#### [ASSIGNMENT]
Where a line below carries the word "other", include it in the count, then give the count alone.

(Saved entries)

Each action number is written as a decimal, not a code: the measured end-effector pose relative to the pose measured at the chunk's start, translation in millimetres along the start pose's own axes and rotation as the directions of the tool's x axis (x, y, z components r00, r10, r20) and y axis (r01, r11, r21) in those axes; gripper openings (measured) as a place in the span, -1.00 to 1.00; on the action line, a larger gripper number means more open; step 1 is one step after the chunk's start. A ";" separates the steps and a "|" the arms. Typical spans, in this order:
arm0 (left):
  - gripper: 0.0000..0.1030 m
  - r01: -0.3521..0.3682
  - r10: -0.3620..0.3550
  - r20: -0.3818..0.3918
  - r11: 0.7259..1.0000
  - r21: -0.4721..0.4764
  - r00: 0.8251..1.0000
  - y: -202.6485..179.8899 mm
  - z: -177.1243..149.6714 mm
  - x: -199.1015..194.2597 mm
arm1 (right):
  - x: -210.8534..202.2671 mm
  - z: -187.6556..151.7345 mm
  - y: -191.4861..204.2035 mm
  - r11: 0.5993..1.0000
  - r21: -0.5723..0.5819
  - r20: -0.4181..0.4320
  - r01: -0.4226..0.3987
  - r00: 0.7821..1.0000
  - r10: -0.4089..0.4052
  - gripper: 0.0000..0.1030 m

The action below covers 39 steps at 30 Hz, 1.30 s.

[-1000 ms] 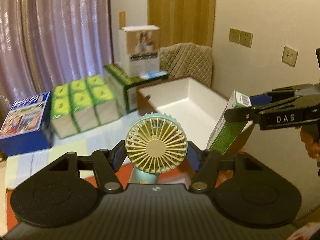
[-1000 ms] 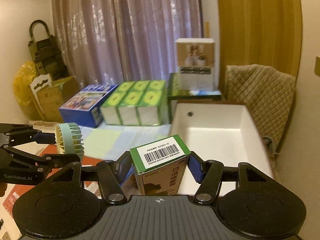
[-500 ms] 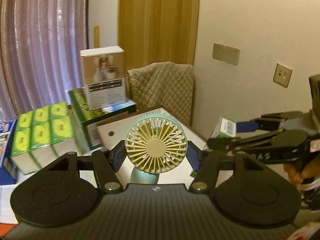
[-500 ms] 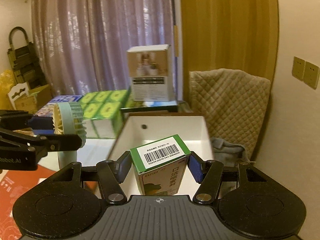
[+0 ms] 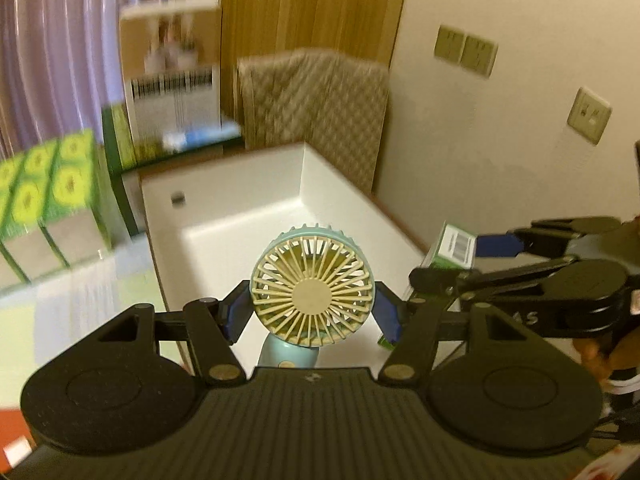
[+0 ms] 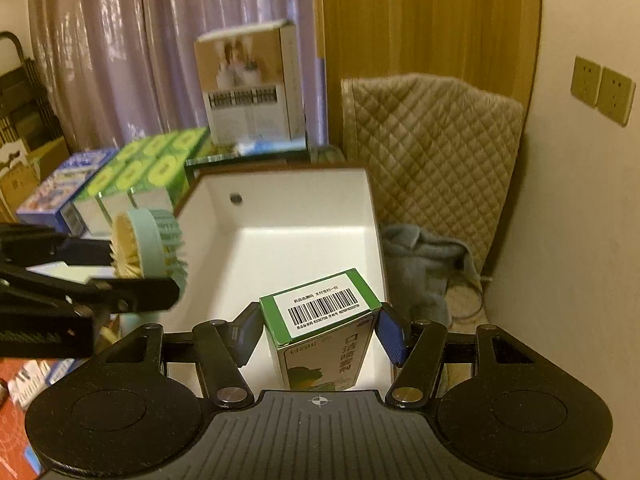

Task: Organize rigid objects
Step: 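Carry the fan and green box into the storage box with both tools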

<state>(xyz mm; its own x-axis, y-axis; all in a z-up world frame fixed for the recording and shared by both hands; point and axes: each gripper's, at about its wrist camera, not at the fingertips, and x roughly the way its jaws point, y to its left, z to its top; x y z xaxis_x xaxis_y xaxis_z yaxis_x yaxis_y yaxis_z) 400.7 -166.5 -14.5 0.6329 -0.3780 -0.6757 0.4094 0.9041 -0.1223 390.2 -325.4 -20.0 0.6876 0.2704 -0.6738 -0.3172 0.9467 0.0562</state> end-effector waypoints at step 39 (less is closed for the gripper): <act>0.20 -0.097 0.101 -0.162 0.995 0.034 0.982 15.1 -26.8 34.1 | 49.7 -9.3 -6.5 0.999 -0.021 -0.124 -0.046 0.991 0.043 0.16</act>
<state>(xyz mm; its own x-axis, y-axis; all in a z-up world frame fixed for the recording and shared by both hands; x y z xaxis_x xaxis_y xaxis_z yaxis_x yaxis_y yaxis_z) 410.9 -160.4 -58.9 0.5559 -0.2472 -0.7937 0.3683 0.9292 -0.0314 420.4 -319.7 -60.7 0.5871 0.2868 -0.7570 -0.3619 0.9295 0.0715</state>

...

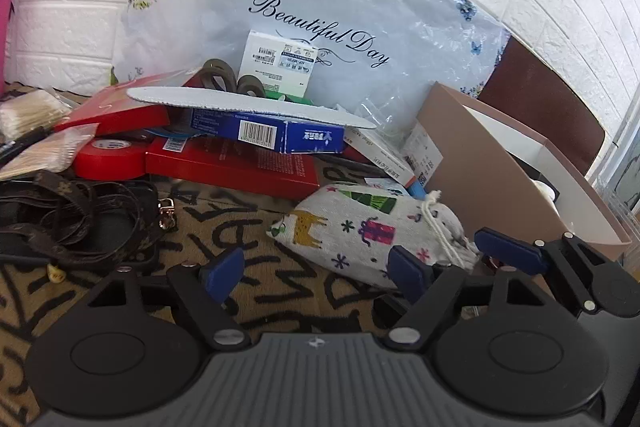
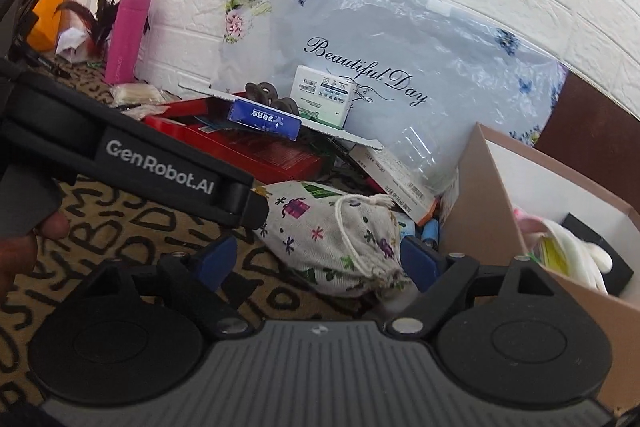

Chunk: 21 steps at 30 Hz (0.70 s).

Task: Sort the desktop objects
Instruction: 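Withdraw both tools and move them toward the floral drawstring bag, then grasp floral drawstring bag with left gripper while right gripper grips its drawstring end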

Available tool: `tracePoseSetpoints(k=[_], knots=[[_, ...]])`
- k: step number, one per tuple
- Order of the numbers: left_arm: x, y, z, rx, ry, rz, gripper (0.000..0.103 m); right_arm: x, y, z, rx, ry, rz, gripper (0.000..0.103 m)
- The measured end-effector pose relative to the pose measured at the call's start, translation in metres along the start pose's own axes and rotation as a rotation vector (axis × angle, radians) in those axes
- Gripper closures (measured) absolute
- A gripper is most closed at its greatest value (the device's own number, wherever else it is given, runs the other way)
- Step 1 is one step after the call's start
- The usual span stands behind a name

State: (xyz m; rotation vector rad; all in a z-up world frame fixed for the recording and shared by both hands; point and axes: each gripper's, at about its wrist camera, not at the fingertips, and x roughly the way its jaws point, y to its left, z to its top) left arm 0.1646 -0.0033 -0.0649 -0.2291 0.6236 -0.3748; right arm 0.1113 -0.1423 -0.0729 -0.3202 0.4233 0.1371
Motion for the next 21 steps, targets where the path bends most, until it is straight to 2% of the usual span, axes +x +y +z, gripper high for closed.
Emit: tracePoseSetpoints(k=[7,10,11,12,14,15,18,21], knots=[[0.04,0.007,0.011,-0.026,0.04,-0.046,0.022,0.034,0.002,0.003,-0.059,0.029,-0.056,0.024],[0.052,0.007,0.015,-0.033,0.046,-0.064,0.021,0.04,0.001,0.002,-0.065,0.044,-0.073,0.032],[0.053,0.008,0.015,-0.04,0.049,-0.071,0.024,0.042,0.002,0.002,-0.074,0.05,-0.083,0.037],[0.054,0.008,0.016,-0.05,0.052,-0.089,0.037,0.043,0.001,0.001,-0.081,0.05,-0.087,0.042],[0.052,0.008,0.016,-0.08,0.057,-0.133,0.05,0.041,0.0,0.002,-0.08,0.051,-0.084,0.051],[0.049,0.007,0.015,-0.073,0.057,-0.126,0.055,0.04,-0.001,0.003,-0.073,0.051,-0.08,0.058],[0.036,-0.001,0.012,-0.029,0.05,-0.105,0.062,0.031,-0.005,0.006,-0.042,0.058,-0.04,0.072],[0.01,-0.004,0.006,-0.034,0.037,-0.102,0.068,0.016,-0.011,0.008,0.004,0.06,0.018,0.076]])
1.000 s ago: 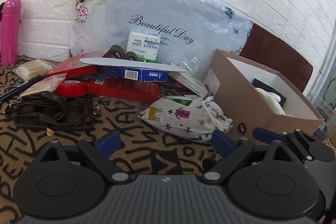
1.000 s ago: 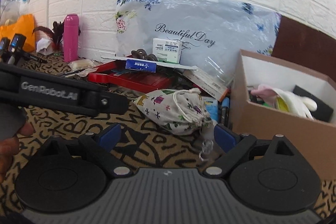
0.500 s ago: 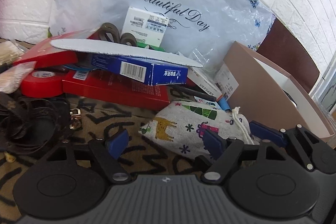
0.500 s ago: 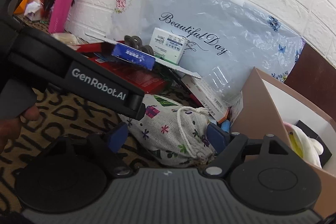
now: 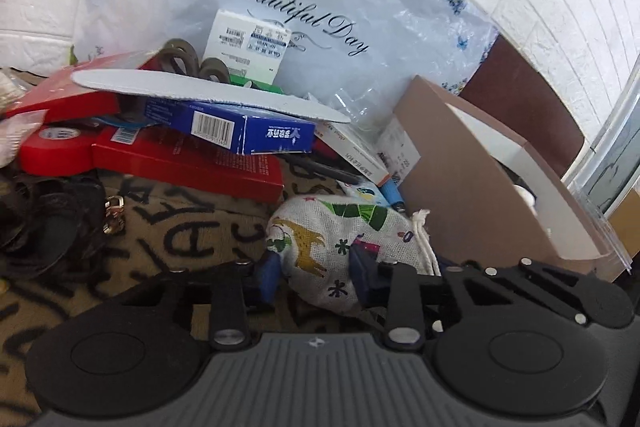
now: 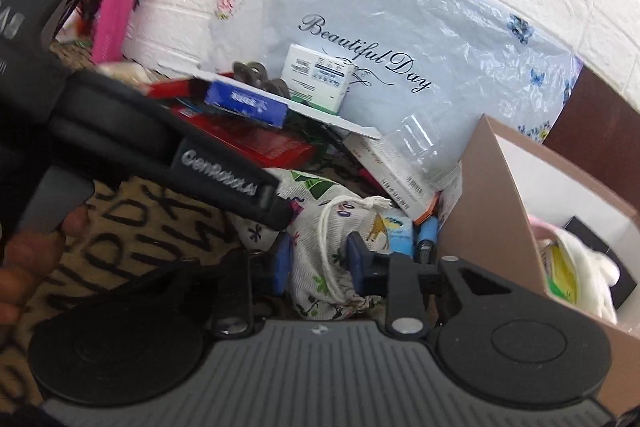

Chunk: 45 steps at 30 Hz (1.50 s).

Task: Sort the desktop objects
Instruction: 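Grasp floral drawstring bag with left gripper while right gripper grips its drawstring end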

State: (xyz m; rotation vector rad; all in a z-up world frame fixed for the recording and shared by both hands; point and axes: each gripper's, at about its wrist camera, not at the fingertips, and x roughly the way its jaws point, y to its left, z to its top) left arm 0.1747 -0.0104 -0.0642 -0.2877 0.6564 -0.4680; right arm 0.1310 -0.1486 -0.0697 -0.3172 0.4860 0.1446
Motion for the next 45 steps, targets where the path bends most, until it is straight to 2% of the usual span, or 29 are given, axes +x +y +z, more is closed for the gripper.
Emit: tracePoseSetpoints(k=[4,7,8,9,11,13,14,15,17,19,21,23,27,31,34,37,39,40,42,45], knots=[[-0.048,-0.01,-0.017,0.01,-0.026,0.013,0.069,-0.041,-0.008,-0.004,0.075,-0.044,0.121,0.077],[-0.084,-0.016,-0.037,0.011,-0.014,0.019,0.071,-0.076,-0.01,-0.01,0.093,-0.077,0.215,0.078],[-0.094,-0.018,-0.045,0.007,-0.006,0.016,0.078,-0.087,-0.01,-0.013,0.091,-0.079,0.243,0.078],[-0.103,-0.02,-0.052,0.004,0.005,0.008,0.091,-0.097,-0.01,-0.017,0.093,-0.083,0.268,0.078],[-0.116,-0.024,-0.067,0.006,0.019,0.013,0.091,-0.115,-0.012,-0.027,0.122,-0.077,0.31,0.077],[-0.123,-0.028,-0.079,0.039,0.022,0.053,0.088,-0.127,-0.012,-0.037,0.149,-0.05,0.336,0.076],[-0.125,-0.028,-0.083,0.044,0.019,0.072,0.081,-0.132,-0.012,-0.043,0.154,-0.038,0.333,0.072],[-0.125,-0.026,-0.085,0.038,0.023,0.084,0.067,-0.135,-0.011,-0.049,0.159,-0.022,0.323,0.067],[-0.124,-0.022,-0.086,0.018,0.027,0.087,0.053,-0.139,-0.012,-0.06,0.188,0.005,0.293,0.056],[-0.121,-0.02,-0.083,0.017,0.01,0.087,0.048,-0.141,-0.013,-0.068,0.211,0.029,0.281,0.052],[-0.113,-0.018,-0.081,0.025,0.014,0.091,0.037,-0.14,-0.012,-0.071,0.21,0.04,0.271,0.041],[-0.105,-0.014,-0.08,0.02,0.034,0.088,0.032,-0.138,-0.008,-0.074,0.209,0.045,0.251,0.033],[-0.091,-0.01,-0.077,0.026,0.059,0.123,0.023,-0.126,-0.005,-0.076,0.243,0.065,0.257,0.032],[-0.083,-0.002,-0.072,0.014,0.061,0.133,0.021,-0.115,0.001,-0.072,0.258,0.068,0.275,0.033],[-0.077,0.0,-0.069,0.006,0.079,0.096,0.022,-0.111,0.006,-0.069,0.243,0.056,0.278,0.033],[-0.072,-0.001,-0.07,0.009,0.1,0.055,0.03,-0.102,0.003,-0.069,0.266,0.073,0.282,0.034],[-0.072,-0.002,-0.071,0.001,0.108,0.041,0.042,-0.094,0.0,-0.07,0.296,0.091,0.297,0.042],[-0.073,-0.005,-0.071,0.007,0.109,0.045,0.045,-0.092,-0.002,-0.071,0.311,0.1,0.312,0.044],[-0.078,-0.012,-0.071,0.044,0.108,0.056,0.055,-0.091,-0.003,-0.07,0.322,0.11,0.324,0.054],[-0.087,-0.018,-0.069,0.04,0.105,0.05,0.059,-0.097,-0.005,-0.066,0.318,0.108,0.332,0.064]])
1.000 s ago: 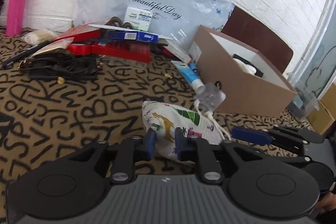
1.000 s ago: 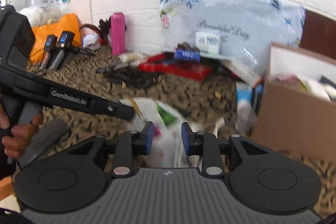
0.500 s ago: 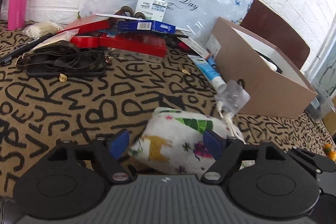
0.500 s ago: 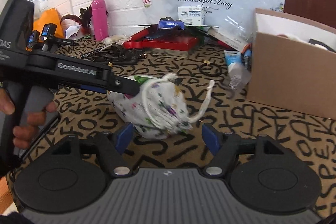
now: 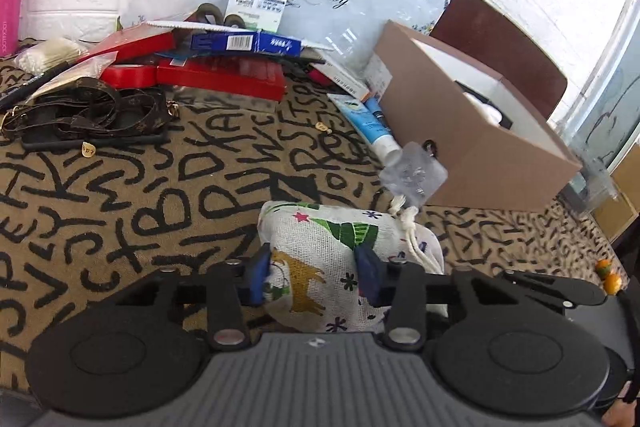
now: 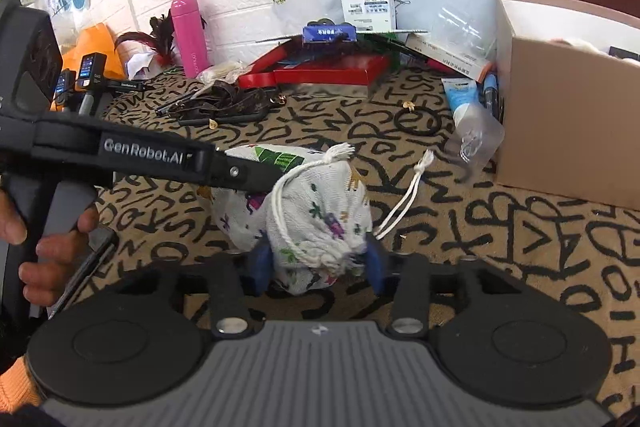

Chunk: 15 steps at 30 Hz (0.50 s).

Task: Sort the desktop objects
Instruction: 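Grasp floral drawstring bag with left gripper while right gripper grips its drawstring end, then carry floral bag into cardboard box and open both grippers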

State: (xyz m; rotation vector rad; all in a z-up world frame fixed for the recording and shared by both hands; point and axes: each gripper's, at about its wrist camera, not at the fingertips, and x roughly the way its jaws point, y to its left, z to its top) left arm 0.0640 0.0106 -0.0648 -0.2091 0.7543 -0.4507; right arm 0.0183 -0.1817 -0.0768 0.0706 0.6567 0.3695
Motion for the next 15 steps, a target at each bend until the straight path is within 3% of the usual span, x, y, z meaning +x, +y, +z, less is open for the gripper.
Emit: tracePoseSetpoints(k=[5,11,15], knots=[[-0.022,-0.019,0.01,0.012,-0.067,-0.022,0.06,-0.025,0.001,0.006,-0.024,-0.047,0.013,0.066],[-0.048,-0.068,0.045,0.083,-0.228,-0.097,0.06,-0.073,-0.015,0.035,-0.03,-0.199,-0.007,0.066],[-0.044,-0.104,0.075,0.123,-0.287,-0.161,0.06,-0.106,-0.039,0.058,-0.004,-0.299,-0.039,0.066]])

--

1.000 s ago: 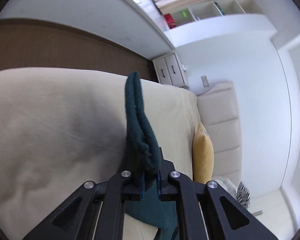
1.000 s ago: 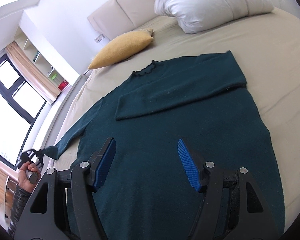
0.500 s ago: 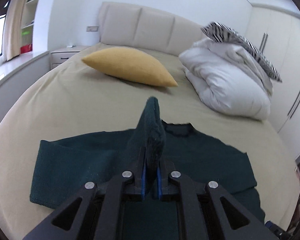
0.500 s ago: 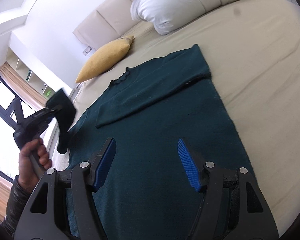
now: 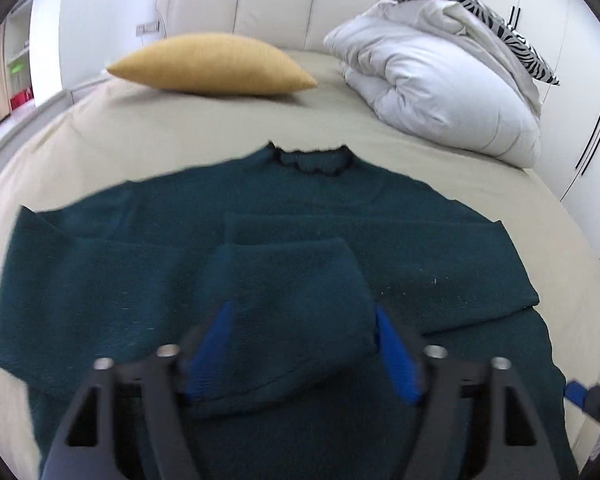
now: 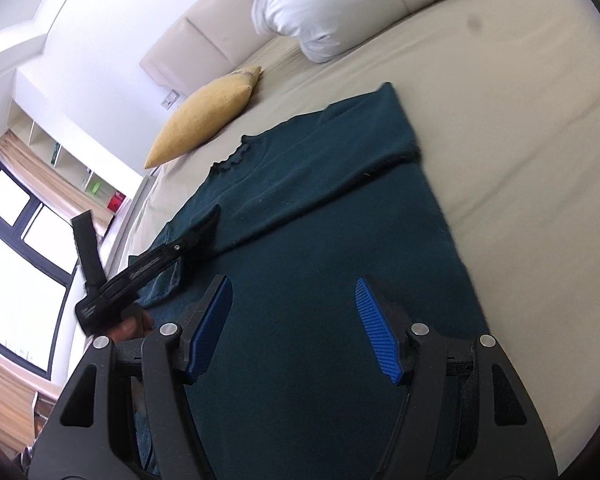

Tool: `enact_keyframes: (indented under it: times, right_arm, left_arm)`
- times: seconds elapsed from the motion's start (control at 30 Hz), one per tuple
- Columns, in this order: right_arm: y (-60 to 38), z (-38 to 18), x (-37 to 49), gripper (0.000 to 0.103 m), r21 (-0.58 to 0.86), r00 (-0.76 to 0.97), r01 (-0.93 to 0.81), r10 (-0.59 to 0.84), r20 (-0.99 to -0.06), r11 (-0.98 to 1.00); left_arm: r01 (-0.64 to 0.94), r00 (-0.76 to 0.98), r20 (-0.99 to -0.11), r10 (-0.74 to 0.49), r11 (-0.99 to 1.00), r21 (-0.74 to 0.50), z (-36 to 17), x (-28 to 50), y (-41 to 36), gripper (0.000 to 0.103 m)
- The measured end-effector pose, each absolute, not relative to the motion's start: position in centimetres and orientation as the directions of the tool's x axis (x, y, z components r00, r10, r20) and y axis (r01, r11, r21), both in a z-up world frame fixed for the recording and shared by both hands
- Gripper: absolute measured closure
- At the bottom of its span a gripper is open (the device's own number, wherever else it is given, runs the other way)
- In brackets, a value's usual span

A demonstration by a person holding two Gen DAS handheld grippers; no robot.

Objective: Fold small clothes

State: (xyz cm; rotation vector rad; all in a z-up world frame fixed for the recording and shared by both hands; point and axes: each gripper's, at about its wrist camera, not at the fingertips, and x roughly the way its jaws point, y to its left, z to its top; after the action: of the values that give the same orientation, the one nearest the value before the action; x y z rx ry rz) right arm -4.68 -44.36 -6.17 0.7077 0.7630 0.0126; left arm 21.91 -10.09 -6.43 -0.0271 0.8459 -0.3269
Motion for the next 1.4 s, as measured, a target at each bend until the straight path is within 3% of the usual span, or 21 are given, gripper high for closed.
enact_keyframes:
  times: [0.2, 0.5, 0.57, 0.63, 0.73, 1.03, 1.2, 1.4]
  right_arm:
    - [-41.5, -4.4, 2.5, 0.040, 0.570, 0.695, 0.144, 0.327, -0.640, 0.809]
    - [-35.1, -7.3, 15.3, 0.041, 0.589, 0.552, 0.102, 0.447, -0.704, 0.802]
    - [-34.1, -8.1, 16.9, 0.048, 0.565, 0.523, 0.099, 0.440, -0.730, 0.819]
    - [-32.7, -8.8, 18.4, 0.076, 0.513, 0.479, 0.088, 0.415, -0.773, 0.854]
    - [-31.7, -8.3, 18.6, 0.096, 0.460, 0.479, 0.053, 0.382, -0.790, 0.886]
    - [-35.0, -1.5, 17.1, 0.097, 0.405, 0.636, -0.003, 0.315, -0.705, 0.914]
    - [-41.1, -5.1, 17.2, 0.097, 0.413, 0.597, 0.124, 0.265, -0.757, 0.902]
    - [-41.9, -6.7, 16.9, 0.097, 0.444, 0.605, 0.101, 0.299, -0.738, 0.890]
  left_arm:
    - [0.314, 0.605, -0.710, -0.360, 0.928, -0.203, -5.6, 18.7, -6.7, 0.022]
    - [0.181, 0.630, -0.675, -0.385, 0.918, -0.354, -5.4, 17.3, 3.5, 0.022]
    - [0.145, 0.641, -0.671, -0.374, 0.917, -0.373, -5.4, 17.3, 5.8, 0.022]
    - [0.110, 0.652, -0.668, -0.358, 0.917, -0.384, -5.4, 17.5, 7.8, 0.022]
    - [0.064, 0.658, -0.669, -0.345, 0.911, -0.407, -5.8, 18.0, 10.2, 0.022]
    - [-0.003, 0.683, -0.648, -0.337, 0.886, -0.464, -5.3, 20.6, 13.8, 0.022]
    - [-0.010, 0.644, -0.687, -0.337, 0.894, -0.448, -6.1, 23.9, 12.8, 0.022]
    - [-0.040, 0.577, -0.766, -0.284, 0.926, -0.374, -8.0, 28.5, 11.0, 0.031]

#### [OUTPUT BELOW]
2